◆ Your task: Images excepted, the data below must be repeated exactly.

◆ Dataset excerpt:
• • • •
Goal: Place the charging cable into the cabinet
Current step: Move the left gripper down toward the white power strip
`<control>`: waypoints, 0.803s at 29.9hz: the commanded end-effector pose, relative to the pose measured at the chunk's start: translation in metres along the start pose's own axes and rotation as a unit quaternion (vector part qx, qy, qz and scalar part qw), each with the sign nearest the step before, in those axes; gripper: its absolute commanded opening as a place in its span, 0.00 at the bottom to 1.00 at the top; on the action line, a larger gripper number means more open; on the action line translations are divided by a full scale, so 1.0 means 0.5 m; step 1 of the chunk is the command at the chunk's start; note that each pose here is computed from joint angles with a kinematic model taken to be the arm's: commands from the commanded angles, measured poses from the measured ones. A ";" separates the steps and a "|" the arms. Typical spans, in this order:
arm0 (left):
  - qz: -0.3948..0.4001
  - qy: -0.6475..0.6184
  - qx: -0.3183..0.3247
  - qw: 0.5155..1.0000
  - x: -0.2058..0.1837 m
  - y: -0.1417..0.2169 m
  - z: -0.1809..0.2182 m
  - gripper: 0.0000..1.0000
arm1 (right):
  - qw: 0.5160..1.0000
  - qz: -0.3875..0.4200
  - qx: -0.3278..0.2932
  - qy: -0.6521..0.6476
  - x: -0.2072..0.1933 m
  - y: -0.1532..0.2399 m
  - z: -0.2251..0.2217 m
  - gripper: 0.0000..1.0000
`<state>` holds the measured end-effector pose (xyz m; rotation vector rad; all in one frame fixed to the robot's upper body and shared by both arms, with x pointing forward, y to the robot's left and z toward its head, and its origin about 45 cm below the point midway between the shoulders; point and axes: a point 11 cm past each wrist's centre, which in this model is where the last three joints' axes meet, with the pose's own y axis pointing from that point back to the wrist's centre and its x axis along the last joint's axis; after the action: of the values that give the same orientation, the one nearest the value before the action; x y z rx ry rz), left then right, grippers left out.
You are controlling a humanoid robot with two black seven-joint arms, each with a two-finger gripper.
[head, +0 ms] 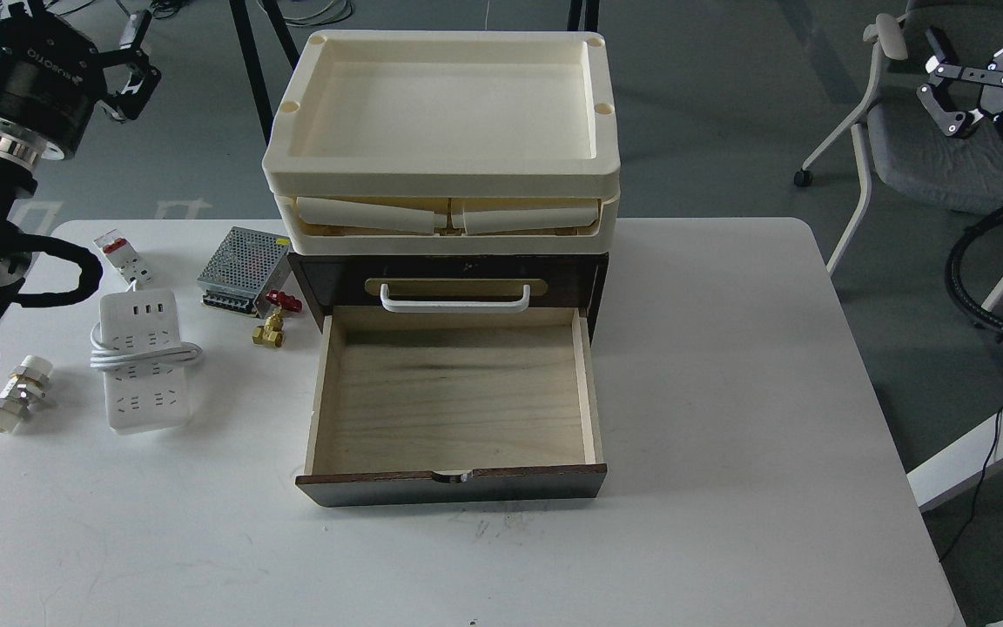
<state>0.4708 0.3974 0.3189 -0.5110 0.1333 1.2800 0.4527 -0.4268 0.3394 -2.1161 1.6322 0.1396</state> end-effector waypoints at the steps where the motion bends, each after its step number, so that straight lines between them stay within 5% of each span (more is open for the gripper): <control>1: -0.001 0.007 -0.004 1.000 -0.007 -0.006 -0.007 1.00 | 1.000 0.009 0.007 -0.004 0.011 0.007 -0.007 1.00; 4: 0.008 0.015 -0.029 0.999 0.000 -0.012 0.019 1.00 | 1.000 0.017 0.017 -0.004 0.021 0.008 -0.018 1.00; 9: 0.137 0.035 -0.072 0.987 0.141 0.066 0.030 1.00 | 0.999 0.020 0.029 -0.007 0.024 0.006 -0.031 1.00; 18: 0.159 0.155 -0.171 0.960 0.118 0.043 0.024 1.00 | 0.999 0.025 0.037 -0.006 0.032 0.011 -0.045 1.00; 24: 0.036 0.195 -0.213 0.957 -0.011 -0.019 0.107 1.00 | 0.999 0.029 0.038 0.002 0.041 0.016 -0.058 1.00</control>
<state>0.4713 0.4365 0.3388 -1.1380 0.2510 1.4013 0.4464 -0.4557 0.3541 -2.0132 1.6684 0.0975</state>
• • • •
◆ Solution to this exercise:
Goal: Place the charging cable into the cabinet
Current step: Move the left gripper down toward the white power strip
`<control>`: waypoints, 0.803s at 29.9hz: the commanded end-effector pose, relative to the pose measured at the chunk's start: translation in metres along the start pose's own axes and rotation as a unit quaternion (vector part qx, qy, qz and scalar part qw), each with the sign nearest the step before, in those axes; gripper: its absolute commanded opening as a place in its span, 0.00 at the bottom to 1.00 at the top; on the action line, a larger gripper number means more open; on the action line translations are divided by a full scale, so 1.0 means 0.5 m; step 1 of the chunk is the command at the chunk's start; note that each pose here is computed from joint angles with a kinematic model taken to be the arm's: commands from the commanded angles, measured poses from the measured ones. A ";" separates the steps and a "|" the arms. Typical spans, in this order:
arm0 (left):
  - qz: -0.3948..0.4001
  - qy: -0.6475..0.6184
  - qx: -0.3183..0.3247
  - qw: 0.5155..1.0000
  - x: -0.2058..0.1837 m
  - y: -0.1417..0.2169 m
  - z: -0.1809..0.2182 m
  - gripper: 0.0000..1.0000
arm1 (right):
  - qw: 0.5160..1.0000
  - qz: -0.3875..0.4200
  - qx: -0.3278..0.2932
  - qy: -0.6521..0.6476
  - x: -0.2072..0.1933 m
  - y: -0.1532..0.2399 m
  - z: -0.2251..0.2217 m
  - gripper: 0.0000..1.0000
`<state>` holds the measured end-effector pose (xyz m; rotation vector rad; all in one frame fixed to the robot's upper body and shared by both arms, with x pointing forward, y to the robot's left and z toward its head, and its origin about 45 cm below the point midway between the shoulders; point and axes: a point 11 cm past each wrist's centre, which in this model is where the last three joints' axes meet, with the pose's own y axis pointing from that point back to the wrist's centre and its x axis along the last joint's axis; after the action: of the values that give the same orientation, the one nearest the value before the action; x y z rx ry rz), left then right, grippers left out.
You are controlling a humanoid robot with two black seven-joint arms, each with a two-finger gripper.
[head, +0 ms] 
<state>0.4708 0.3974 0.3189 -0.5110 0.1333 1.2800 0.4527 -0.4268 0.3394 -2.1161 1.6322 0.1396</state> end-effector waypoints at the steps where the motion bends, each after its step number, so that straight lines between them stay within 5% of each span (more is open for the gripper): <control>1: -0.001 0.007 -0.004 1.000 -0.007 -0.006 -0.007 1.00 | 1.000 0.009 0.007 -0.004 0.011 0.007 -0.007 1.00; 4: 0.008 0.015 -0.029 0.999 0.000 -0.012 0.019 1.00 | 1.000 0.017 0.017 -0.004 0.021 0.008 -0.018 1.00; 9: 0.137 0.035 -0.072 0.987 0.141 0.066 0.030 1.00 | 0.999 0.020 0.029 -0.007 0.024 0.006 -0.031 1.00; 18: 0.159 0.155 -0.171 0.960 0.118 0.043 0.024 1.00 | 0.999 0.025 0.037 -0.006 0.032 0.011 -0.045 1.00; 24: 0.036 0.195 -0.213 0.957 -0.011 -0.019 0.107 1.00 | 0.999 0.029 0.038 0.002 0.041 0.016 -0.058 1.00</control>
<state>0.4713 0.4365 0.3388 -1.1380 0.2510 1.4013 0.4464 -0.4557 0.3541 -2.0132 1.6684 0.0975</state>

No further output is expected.